Dietary Maillard products (MP) may exert both a positive and a negative health impact( 1 ). Neither the bioavailability nor the global health effect in healthy subjects of MP produced in common heat-treated foods in the Western diet are known, which impedes the evaluation of the related risk( 2 ).
The aim of the present study was to: quantify the exposure to MP, including carboxymethyllysine (CML), fluorescent MP (FMP) and acrylamide, in a normal diet with conventional cooking methods, including grilling, roasting and frying and in a diet of steam-cooked food; assess the contribution of different foods to total exposure; evaluate CML and FMP bioavailability.
Sixty-two non-smoking healthy volunteers were assigned randomly to 4 weeks on a normal diet (high MP) and a steam-cooked nutritionally-equivalent (low MP) diet in a cross-over design. MP content was evaluated chemically in the complete diet and in some specific foods, as well as in faeces, plasma and urine. CML was quantified using GC–MS/MS( 3 ) and FMP were determined from the parallel factor analysis decomposition of 3-D spectra derived from diluted samples (biological samples and mixed meal supernatant fractions) or directly from the mixed meal utilizing a front-face acquisition mode( 4 ).
With the normal diet 500 μg acrylamide and 6 mg CML were absorbed, but replacing conventional cooking by steam cooking or minimal processing resulted in a 2-fold–5-fold decrease in absorption. The same fluorophore composition was observed in the meals, the faeces and the urine, but not in fasting plasma. A comparison of the biological levels after the two diets indicated a 10–15% absorption rate and approximately 100% CML and FMP urinary excretion rates. De novo synthesis of CML and FMP from absorbed dietary substrates was suggested by the 10% decrease (P<0.001) in plasma protein-bound CML and FMP after the steam-cooked diet compared with the normal diet. The metabolic impact of endogenous exposure to MP is presented elsewhere( 5 ).

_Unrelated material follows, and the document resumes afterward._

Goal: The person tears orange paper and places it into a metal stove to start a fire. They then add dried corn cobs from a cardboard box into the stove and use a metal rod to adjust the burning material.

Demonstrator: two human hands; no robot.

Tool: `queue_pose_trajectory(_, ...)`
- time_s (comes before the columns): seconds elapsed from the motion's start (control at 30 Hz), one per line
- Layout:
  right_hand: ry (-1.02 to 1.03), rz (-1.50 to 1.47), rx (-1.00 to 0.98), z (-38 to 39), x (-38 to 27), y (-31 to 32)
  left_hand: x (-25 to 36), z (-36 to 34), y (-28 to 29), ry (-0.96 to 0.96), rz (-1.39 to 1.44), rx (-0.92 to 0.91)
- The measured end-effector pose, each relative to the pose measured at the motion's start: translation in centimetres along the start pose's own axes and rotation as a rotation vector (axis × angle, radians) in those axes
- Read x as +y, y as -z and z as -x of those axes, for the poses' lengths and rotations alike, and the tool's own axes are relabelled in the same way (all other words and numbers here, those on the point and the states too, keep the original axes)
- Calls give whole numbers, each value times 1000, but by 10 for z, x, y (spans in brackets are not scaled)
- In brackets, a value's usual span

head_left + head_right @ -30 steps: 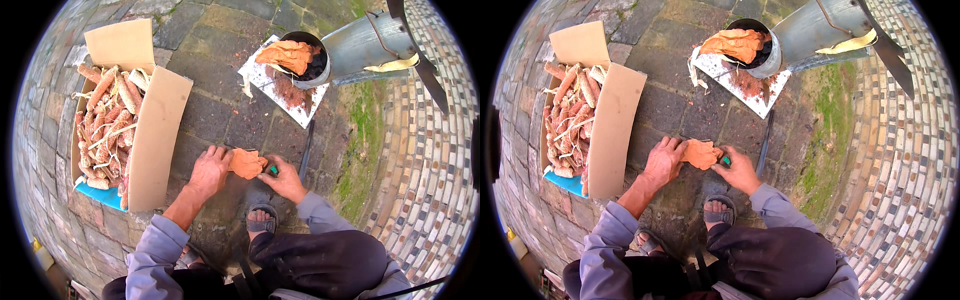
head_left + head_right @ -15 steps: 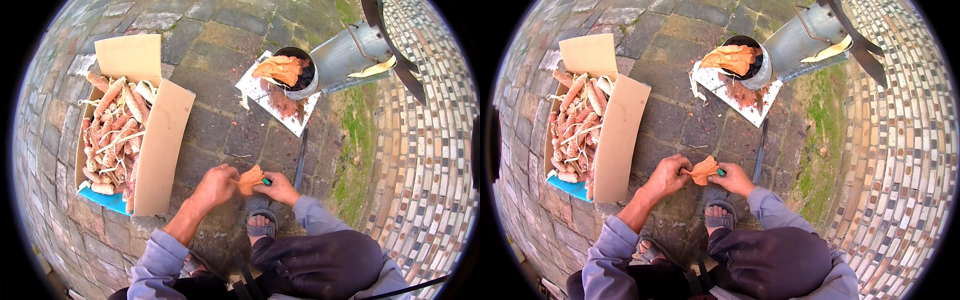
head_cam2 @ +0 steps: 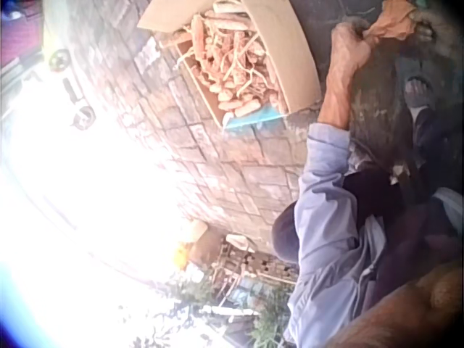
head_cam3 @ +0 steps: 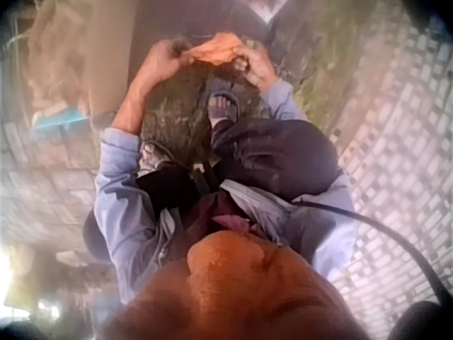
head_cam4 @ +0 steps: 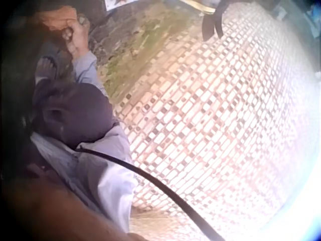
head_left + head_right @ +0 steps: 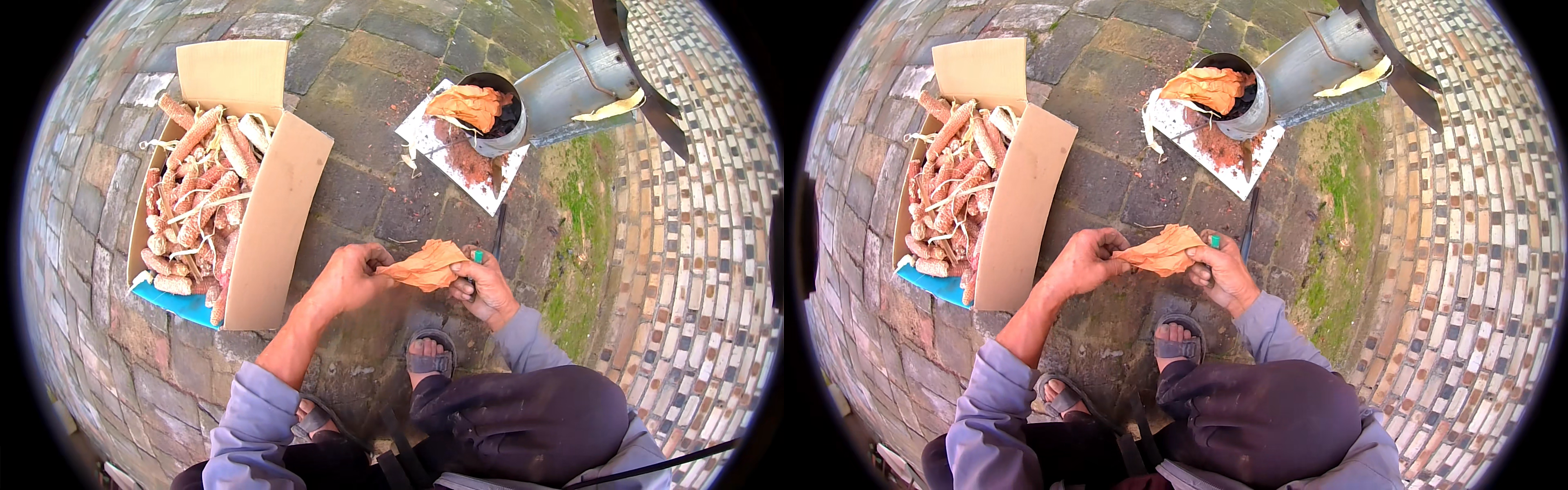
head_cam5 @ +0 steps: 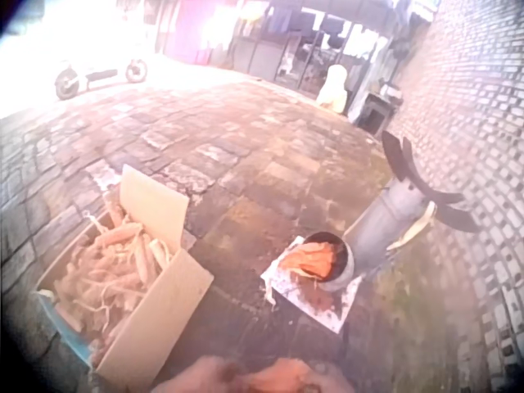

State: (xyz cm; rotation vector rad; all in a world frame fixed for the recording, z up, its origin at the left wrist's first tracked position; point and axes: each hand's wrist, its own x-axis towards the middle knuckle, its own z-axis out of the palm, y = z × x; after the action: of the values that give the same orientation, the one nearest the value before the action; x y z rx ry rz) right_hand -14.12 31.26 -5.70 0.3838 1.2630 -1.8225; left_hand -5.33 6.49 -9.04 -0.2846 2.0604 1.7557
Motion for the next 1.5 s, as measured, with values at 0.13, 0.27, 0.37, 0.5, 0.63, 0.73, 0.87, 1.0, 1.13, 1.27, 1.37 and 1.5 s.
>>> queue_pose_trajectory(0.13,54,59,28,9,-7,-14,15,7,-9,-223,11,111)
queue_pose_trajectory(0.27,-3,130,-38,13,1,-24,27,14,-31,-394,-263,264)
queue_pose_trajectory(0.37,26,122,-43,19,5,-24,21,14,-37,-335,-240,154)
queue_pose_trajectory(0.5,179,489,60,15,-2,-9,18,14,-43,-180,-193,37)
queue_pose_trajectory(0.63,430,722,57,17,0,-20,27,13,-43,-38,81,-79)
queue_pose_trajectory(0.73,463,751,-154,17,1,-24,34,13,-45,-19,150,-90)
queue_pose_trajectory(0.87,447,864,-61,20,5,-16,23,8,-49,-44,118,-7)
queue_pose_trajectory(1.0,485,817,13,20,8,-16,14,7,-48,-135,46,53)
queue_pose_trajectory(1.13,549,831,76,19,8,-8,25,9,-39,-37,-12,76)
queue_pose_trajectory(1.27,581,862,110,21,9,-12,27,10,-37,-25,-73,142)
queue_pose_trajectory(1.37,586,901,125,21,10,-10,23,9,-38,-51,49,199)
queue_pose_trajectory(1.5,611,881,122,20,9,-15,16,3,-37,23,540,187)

The present study is the first to quantify precisely the dietary exposure to various MP derived from a normal diet, as well as the lowering effect of steam cooking. The biovailability of the most common MP is also clearly demonstrated for food prepared conventionally. Correlations between biological MP levels and metabolic variables suggest a rapid and significant negative bioactivity of such compounds. It can be concluded that steam cooking is an efficient way of reducing exposure and improving many metabolic variables, including insulin resistance index, TAG and long-chain n-3 fatty acids. The specific MP involved and the mechanism remain to be elucidated.
1. Somoza, V (2005) Mol Nutr Food Res 49, 663–672.
2. Pouillart, P, Mauprivez, H, Ait-Ameur, L, Cayzeele, A, Lecerf, JM, Tessier, F & Birlouez-Aragon, I (2008) Ann NY Acad Sci (In the Press).
3. Charissou, A, Ait-Ameur, L & Birlouez-Aragon, I (2007) J Chromatogr A 1140, 189–194.
4. Rizkallah J, Lakhal L & Birlouez-Aragon I (2008) In Optical Methods for Monitoring Fresh and Processed Food – Basics and Applications for a Better Understanding of Non-Destructive Sensing (In the Press).
5. Lecerf, JM, Cayzeele, A, Vaysse, C, Galinier, A, Pouillart, P, Tessier, F & Birlouez-Aragon, I (2007) Proc Nutr Soc 67, OCE.